INSTRUCTIONS TO FOLLOW =
Where in the data below does the word "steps" appear? Copy each line that holds it.

*** Opening MATERIAL PROVIDED ***

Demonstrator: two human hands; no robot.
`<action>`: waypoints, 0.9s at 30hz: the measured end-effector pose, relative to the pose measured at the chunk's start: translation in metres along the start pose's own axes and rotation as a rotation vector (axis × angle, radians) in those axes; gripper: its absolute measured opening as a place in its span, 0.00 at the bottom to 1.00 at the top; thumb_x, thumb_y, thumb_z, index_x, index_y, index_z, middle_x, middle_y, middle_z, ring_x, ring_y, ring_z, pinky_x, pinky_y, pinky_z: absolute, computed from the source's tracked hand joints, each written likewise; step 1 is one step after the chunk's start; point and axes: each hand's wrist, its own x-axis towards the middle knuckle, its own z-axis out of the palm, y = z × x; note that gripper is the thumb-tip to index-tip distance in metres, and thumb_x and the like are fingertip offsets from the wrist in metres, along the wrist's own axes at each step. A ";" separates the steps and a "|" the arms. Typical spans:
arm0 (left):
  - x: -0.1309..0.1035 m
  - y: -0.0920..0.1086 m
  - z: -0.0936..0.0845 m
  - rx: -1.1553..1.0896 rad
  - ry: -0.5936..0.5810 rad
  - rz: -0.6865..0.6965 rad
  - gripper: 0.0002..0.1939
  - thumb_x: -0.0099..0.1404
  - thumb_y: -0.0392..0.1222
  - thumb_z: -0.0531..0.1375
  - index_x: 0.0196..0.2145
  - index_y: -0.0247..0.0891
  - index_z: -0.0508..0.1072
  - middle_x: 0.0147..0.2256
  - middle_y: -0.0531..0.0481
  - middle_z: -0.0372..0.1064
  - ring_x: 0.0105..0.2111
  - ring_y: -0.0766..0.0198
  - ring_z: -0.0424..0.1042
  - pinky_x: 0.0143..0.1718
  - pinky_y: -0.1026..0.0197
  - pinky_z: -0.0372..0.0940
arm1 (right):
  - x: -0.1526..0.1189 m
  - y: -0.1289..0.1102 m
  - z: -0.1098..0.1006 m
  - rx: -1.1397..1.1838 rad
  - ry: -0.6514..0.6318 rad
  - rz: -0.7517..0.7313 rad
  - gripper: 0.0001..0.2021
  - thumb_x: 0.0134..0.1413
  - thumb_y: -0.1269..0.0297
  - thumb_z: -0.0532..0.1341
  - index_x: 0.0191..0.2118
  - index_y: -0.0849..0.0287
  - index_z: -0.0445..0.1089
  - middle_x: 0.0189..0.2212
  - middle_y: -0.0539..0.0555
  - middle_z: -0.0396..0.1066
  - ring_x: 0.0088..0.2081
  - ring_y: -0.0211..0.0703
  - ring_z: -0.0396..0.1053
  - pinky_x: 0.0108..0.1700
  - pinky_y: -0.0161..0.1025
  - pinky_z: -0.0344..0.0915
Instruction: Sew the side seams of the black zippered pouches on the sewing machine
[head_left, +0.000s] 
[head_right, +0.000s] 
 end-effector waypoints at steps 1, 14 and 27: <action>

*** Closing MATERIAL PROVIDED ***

RESPONSE TO THE EXERCISE =
`<action>`: waypoints, 0.9s at 30hz: the measured end-effector pose, relative to the pose measured at the chunk's start: translation in metres along the start pose's own axes and rotation as a rotation vector (axis × angle, radians) in those axes; gripper: its absolute measured opening as a place in its span, 0.00 at the bottom to 1.00 at the top; thumb_x, thumb_y, thumb_z, index_x, index_y, index_z, middle_x, middle_y, middle_z, ring_x, ring_y, ring_z, pinky_x, pinky_y, pinky_z: absolute, computed from the source's tracked hand joints, each written likewise; step 1 is one step after the chunk's start; point and axes: each hand's wrist, its own x-axis towards the middle knuckle, its own z-axis out of the palm, y = z × x; note that gripper is the thumb-tip to index-tip distance in metres, and thumb_x and the like are fingertip offsets from the wrist in metres, along the wrist's own axes at each step. A ";" separates the steps and a "|" the arms. Typical spans:
 end-effector waypoints at steps 1, 14 and 27: <action>

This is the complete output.